En match officiel, la double confrontation de Schalke contre Krasnodar est une première. Le club n'avait jamais eu l'occasion d'affronter un club russe jusque-là. Pourtant, l'histoire du club avec la Russie n'est pas si neuve. Depuis 2007, les Knappen s'affichent avec le logo Gazprom sur le torse. Quitte à faire râler les supporters et les politiques de tous bords quand les relations internationales deviennent tendues.

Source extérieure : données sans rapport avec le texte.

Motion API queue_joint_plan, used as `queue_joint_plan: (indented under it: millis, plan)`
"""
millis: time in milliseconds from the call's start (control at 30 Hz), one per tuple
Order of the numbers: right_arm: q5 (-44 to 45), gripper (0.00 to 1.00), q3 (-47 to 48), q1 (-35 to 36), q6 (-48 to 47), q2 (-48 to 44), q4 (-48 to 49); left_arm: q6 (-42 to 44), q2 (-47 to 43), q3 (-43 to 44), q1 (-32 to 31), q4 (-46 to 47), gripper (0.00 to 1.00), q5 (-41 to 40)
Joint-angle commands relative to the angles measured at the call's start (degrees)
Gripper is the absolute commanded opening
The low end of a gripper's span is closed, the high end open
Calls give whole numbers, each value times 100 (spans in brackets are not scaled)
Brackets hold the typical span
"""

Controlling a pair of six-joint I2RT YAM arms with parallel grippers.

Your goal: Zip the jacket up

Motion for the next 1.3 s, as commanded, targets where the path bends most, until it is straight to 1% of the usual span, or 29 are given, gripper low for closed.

« Ce n’est pas vraiment faire preuve de tact, dans la situation actuelle, d’accepter une invitation au Kremlin et de se laisser instrumentaliser de la sorte. » Quand la CDU lâche les fauves sur un club de football, il y a de la surprise dans un premier temps, puis un certain écho. En 2014, l’attaque vient d’abord de Peter Tauber, secrétaire général du parti d’Angela Merkel. Le SPD emboîte le pas. Les Verts en rajoutent une couche en estimant que Schalke participerait ainsi de la « propagande de Poutine » . Bref, le boss du club, Clemens Tönnies, en prend pour son grade. La goutte d’eau qui a fait déborder le vase, c’est l’invitation de Vladimir Poutine lancée aux Königsblauen pour venir faire un petit tour à Moscou pendant l’été, en pleine crise diplomatique au sujet de la Crimée. Le petit monde politique allemand semble découvrir un événement qui court pourtant depuis presque huit ans : un club de la Bundesliga est financé indirectement par le gouvernement russe, actionnaire majoritaire de la société Gazprom. L’influence russe sur le football allemand passe mal en coulisses. Pourtant, ce n’est donc pas la première fois que la Russie s’affiche aux côtés de Schalke. Depuis dix ans, les connexions indirectes entre Moscou et Gelsenkirchen se multiplient, au gré des événements sportifs ou internationaux, de la naturalisation de Roman Neustädter avant l’Euro aux matchs de Ligue Europa contre Krasnodar.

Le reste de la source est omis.